Up to this time restrictive legislation had been largely frustrated. It had encountered not only the disapproval of certain classes in Pennsylvania, but the powerful opposition of the African Company, which could count on the decisive interposition of the Lords of Trade.[15] The Assembly accordingly submitted the acts long after they had been passed, and made new laws before the old ones had been disallowed.[16] Nevertheless the number of blacks in the colony had steadily increased, and in 1721 was estimated to be somewhere between twenty-five hundred and five thousand.[17] The wrath of the white laborers was correspondingly increased, and in this year they presented to the Assembly a petition asking for a law to prevent the hiring of blacks. The Assembly resolved that such a law would be injurious to the public and unjust to those who owned negroes and hired them out, but the restrictions on importing them were maintained.[18] In 1725-1726 the five pound duty was imposed again, and in the same year five pounds extra was placed upon every convict negro brought into the colony. This became law by lapse of time.[19]

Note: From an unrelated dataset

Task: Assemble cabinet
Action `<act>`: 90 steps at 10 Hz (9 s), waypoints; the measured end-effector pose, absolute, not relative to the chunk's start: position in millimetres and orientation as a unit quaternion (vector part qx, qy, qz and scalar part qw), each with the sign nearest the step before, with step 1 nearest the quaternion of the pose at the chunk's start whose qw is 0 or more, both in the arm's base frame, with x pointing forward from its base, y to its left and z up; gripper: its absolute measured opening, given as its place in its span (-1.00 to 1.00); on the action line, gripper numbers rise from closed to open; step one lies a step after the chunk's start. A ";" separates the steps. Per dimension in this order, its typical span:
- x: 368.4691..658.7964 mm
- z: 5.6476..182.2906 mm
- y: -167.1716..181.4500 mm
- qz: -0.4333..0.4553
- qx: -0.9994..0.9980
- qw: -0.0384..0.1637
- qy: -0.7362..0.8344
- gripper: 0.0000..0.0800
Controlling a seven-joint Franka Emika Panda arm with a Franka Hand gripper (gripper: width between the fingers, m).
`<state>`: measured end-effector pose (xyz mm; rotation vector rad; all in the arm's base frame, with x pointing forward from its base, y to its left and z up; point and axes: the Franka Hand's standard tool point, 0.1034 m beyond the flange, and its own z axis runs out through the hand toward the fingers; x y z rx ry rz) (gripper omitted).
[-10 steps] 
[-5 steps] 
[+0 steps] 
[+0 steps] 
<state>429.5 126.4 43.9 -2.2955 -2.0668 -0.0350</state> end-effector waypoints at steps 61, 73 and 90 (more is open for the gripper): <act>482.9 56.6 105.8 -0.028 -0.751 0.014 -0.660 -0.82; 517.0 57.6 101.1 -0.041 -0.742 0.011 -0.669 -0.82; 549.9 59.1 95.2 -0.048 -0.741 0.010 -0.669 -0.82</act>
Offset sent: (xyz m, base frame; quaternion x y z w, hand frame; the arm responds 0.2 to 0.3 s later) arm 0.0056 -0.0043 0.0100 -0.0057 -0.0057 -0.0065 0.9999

In 1729 the duty was reduced to two pounds. This duty continued in force for a generation, satisfactory partly because the opposition to importing negroes seems to have been less strong, partly because white servants proved to be cheaper and more adapted to industrial demands.[20] The newspaper advertisements announce the arrival of many more cargoes of servants than of negroes; this notwithstanding the fact that white servants frequently ran away, often to enlist in the wars. Referring to this fact a message from the Assembly to the governor says that while the King has seemed to desire the importation of servants rather than of negroes, yet the enlistment acts make such property so precarious, that it seems to depend on the will of the servant and the pleasure of the officer.[21] Nevertheless the number of negroes brought in steadily dwindled. By 1750 importation had nearly ceased.[22]

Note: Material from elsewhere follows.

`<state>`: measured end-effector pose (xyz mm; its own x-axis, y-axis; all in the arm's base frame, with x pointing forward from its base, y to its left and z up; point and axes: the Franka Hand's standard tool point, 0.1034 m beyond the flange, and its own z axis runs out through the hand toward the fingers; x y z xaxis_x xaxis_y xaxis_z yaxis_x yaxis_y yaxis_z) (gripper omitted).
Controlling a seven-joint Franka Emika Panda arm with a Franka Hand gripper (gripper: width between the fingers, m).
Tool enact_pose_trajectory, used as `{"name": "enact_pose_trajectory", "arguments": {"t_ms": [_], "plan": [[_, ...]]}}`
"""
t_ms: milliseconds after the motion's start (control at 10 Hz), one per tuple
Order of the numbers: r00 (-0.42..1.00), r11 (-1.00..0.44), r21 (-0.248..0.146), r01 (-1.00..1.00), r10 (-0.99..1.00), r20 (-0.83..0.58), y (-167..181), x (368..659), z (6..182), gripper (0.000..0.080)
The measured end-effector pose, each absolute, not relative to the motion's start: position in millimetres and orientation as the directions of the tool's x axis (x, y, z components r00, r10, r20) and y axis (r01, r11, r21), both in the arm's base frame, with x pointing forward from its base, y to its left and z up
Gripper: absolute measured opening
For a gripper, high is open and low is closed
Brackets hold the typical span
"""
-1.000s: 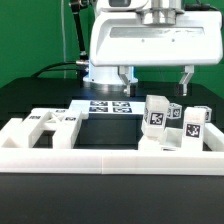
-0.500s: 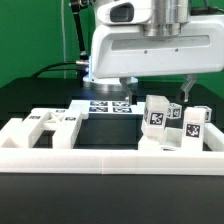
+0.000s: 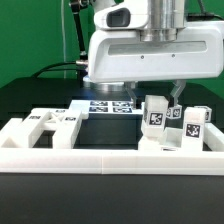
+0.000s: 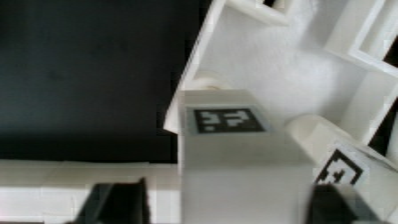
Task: Assemble chair
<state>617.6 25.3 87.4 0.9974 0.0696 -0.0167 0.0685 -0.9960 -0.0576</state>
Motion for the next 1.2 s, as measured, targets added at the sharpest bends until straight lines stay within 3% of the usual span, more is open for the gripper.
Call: {"name": "enact_pose_trajectory", "arguments": {"t_ms": [100,500,900,1200], "plan": [[0.997,-0.996,-0.058,0.068,0.069,-0.016,25.2,617.8,87.6,0.0283],[0.999,-0.997,-0.058,0.040,0.042,-0.018,25.3,617.7,87.4,0.0287],[0.930,-0.929,-0.053,-0.366,-0.365,-0.033,24.2,618.2,86.4,0.0288],[0.786,-0.784,-0.051,-0.618,-0.617,-0.040,26.5,620.3,86.0,0.0288]]}}
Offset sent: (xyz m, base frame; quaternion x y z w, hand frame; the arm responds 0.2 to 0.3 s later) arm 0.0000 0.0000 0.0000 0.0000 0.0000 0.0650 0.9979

A few years later the great efforts made in the last French and Indian War caused loud complaints again about enlisting servants. It was feared that people would be driven to the necessity of providing themselves with negro slaves, as property in them seemed more secure. This is probably just what occurred, for the increase of negroes is said to have been alarming.[23] As a result restrictive legislation was tried again in 1761, when the duty was made ten pounds. The law was carried only after considerable effort. While the bill was in the hands of the governor a petition was sent to him, signed by twenty-four merchants of Philadelphia, who set forth the scarcity and high price of labor, and their need of slaves. After two months' contest the bill was passed. One provision of the act was that a new settler need not pay the duty if he did not sell his slave within eighteen months.[24] In 1768 this act was renewed. In 1773 it was made perpetual, the former law having been found to be of great public utility; but the duty was raised to twenty pounds. Once more the act became law by lapse of time.[25]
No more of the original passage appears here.